• _YOUR ASSIGNMENT_
Would you retype all of these records exactly?

[Entries taken from a collection]
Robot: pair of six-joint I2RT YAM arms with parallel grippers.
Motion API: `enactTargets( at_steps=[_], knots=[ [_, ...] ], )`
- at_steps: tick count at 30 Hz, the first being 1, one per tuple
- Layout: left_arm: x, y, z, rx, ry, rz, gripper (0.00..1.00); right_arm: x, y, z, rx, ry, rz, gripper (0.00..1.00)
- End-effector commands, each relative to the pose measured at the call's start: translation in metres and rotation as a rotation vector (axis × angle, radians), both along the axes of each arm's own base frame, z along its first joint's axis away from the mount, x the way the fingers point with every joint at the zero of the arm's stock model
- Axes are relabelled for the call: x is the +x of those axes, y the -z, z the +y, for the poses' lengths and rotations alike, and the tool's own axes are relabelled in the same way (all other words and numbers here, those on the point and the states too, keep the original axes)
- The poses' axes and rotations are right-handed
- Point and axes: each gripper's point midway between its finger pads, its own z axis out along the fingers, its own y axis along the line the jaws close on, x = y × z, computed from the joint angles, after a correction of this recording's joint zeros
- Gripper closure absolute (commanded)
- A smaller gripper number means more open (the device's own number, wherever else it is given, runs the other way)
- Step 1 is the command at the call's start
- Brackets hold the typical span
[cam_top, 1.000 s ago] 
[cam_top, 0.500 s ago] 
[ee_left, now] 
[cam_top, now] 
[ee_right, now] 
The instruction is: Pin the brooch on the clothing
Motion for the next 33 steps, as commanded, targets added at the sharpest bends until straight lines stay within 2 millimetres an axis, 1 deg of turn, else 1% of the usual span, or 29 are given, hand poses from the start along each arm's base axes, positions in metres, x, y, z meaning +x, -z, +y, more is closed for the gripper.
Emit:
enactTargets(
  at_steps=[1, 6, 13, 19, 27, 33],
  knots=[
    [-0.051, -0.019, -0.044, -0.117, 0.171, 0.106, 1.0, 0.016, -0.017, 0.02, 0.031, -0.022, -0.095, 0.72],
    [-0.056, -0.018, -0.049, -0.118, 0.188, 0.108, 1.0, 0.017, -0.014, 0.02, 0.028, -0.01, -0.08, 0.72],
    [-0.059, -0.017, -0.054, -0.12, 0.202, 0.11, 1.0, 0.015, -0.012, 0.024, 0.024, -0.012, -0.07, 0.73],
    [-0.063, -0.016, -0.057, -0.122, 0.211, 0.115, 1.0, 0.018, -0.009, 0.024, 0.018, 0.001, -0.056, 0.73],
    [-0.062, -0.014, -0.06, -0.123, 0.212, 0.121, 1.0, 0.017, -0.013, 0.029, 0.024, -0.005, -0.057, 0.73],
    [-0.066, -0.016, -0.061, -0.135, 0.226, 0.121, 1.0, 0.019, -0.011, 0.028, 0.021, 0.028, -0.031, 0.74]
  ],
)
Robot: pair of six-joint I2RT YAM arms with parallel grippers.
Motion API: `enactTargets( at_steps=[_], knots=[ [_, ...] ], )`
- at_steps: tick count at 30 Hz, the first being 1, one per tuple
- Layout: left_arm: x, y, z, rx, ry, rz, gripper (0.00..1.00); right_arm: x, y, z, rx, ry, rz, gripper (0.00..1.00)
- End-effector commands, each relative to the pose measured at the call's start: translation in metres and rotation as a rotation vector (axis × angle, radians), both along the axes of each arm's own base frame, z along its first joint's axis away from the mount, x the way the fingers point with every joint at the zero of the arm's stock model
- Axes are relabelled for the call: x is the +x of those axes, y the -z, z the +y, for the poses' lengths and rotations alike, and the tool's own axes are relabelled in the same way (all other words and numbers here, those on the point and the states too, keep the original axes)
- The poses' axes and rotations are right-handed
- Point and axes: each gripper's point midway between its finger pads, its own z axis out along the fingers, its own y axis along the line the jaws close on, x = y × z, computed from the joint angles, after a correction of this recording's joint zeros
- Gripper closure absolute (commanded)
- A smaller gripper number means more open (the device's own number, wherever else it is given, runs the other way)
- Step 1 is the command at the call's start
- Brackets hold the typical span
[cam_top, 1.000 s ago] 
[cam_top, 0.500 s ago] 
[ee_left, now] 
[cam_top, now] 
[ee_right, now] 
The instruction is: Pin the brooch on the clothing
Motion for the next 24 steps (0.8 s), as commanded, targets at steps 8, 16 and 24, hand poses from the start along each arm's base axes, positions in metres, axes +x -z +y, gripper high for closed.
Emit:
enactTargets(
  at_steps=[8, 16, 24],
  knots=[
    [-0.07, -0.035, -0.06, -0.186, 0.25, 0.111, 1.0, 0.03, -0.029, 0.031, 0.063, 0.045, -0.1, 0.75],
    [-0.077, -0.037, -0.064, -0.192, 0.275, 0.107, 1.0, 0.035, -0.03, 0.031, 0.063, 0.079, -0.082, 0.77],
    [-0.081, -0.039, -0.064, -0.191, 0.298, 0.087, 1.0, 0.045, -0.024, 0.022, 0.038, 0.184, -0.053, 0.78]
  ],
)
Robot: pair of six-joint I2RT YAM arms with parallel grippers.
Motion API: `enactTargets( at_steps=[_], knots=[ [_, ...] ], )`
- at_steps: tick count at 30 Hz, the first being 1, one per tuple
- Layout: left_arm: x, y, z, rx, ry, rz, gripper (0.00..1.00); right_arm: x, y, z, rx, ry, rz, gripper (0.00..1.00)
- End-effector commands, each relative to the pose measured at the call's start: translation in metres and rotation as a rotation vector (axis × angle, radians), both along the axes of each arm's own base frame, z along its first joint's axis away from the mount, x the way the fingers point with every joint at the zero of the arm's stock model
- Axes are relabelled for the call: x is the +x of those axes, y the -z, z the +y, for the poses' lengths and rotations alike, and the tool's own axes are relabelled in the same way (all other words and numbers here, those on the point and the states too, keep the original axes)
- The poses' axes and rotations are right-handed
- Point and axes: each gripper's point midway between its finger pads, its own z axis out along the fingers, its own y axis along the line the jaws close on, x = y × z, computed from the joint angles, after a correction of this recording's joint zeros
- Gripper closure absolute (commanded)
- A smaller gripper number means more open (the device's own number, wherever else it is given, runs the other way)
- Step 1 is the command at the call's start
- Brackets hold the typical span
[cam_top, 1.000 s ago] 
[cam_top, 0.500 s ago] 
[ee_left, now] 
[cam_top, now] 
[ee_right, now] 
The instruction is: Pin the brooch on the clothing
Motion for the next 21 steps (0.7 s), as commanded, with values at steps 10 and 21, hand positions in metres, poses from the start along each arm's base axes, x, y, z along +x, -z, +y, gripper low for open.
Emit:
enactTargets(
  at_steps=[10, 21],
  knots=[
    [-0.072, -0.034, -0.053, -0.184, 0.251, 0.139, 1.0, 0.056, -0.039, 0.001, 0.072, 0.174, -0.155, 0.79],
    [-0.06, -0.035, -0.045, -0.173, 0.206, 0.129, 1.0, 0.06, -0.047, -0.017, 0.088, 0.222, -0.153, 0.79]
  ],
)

• _RESPONSE BELOW_
Robot: pair of six-joint I2RT YAM arms with parallel grippers.
Motion API: `enactTargets( at_steps=[_], knots=[ [_, ...] ], )`
- at_steps: tick count at 30 Hz, the first being 1, one per tuple
- Layout: left_arm: x, y, z, rx, ry, rz, gripper (0.00..1.00); right_arm: x, y, z, rx, ry, rz, gripper (0.00..1.00)
- End-effector commands, each relative to the pose measured at the call's start: translation in metres and rotation as a rotation vector (axis × angle, radians), both along the axes of each arm's own base frame, z along its first joint's axis away from the mount, x the way the fingers point with every joint at the zero of the arm's stock model
- Axes are relabelled for the call: x is the +x of those axes, y the -z, z the +y, for the poses' lengths and rotations alike, and the tool's own axes are relabelled in the same way (all other words and numbers here, those on the point and the states too, keep the original axes)
- The poses' axes and rotations are right-handed
- Point and axes: each gripper's point midway between its finger pads, its own z axis out along the fingers, its own y axis along the line the jaws close on, x = y × z, computed from the joint angles, after a correction of this recording's joint zeros
- Gripper closure absolute (commanded)
- A smaller gripper number means more open (the device's own number, wherever else it is given, runs the other way)
- Step 1 is the command at the call's start
- Brackets hold the typical span
[cam_top, 1.000 s ago] 
[cam_top, 0.500 s ago] 
[ee_left, now] 
[cam_top, now] 
[ee_right, now] 
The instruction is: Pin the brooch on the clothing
Motion for the next 33 steps, as commanded, targets added at the sharpest bends until straight lines stay within 2 millimetres an axis, 1 deg of turn, else 1% of the usual span, or 29 are given, hand poses from the start along each arm's base axes, positions in metres, x, y, z meaning +x, -z, +y, more is closed for the gripper.
Emit:
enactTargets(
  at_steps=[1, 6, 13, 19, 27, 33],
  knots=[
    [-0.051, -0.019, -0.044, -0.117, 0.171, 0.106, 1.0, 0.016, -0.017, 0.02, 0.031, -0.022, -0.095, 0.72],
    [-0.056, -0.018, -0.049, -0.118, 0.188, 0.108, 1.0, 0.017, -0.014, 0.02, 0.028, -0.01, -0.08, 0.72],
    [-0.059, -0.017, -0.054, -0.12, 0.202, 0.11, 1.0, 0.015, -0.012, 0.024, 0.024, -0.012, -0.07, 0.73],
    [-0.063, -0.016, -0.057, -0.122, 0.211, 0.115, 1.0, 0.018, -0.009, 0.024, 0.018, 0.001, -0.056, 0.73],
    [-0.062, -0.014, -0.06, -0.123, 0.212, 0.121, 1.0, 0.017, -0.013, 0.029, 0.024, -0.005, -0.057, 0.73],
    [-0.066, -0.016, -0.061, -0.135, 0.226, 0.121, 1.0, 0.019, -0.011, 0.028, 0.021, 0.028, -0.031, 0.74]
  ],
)
Robot: pair of six-joint I2RT YAM arms with parallel grippers.
Motion API: `enactTargets( at_steps=[_], knots=[ [_, ...] ], )`
- at_steps: tick count at 30 Hz, the first being 1, one per tuple
- Layout: left_arm: x, y, z, rx, ry, rz, gripper (0.00..1.00); right_arm: x, y, z, rx, ry, rz, gripper (0.00..1.00)
- End-effector commands, each relative to the pose measured at the call's start: translation in metres and rotation as a rotation vector (axis × angle, radians), both along the axes of each arm's own base frame, z along its first joint's axis away from the mount, x the way the fingers point with every joint at the zero of the arm's stock model
- Axes are relabelled for the call: x is the +x of those axes, y the -z, z the +y, for the poses' lengths and rotations alike, and the tool's own axes are relabelled in the same way (all other words and numbers here, those on the point and the states too, keep the original axes)
- The poses' axes and rotations are right-handed
- Point and axes: each gripper's point midway between its finger pads, its own z axis out along the fingers, its own y axis along the line the jaws close on, x = y × z, computed from the joint angles, after a correction of this recording's joint zeros
- Gripper closure absolute (commanded)
- A smaller gripper number means more open (the device's own number, wherever else it is given, runs the other way)
- Step 1 is the command at the call's start
- Brackets hold the typical span
[cam_top, 1.000 s ago] 
[cam_top, 0.500 s ago] 
[ee_left, now] 
[cam_top, now] 
[ee_right, now] 
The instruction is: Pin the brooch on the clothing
Motion for the next 24 steps (0.8 s), as commanded, targets at steps 8, 16 and 24, hand poses from the start along each arm's base axes, positions in metres, axes +x -z +y, gripper high for closed.
Emit:
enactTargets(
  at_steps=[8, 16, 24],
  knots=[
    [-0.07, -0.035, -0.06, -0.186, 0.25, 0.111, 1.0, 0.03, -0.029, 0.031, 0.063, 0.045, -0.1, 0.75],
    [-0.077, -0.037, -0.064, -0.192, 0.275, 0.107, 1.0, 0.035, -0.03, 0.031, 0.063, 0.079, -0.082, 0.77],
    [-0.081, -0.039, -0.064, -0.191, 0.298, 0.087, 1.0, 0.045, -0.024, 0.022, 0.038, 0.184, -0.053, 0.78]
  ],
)
Robot: pair of six-joint I2RT YAM arms with parallel grippers.
Motion API: `enactTargets( at_steps=[_], knots=[ [_, ...] ], )`
- at_steps: tick count at 30 Hz, the first being 1, one per tuple
- Layout: left_arm: x, y, z, rx, ry, rz, gripper (0.00..1.00); right_arm: x, y, z, rx, ry, rz, gripper (0.00..1.00)
- End-effector commands, each relative to the pose measured at the call's start: translation in metres and rotation as a rotation vector (axis × angle, radians), both along the axes of each arm's own base frame, z along its first joint's axis away from the mount, x the way the fingers point with every joint at the zero of the arm's stock model
- Axes are relabelled for the call: x is the +x of those axes, y the -z, z the +y, for the poses' lengths and rotations alike, and the tool's own axes are relabelled in the same way (all other words and numbers here, those on the point and the states too, keep the original axes)
- The poses' axes and rotations are right-handed
- Point and axes: each gripper's point midway between its finger pads, its own z axis out along the fingers, its own y axis along the line the jaws close on, x = y × z, computed from the joint angles, after a correction of this recording's joint zeros
- Gripper closure absolute (commanded)
- A smaller gripper number means more open (the device's own number, wherever else it is given, runs the other way)
- Step 1 is the command at the call's start
- Brackets hold the typical span
[cam_top, 1.000 s ago] 
[cam_top, 0.500 s ago] 
[ee_left, now] 
[cam_top, now] 
[ee_right, now] 
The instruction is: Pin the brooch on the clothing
Motion for the next 21 steps (0.7 s), as commanded, with values at steps 10 and 21, hand positions in metres, poses from the start along each arm's base axes, x, y, z along +x, -z, +y, gripper low for open.
Emit:
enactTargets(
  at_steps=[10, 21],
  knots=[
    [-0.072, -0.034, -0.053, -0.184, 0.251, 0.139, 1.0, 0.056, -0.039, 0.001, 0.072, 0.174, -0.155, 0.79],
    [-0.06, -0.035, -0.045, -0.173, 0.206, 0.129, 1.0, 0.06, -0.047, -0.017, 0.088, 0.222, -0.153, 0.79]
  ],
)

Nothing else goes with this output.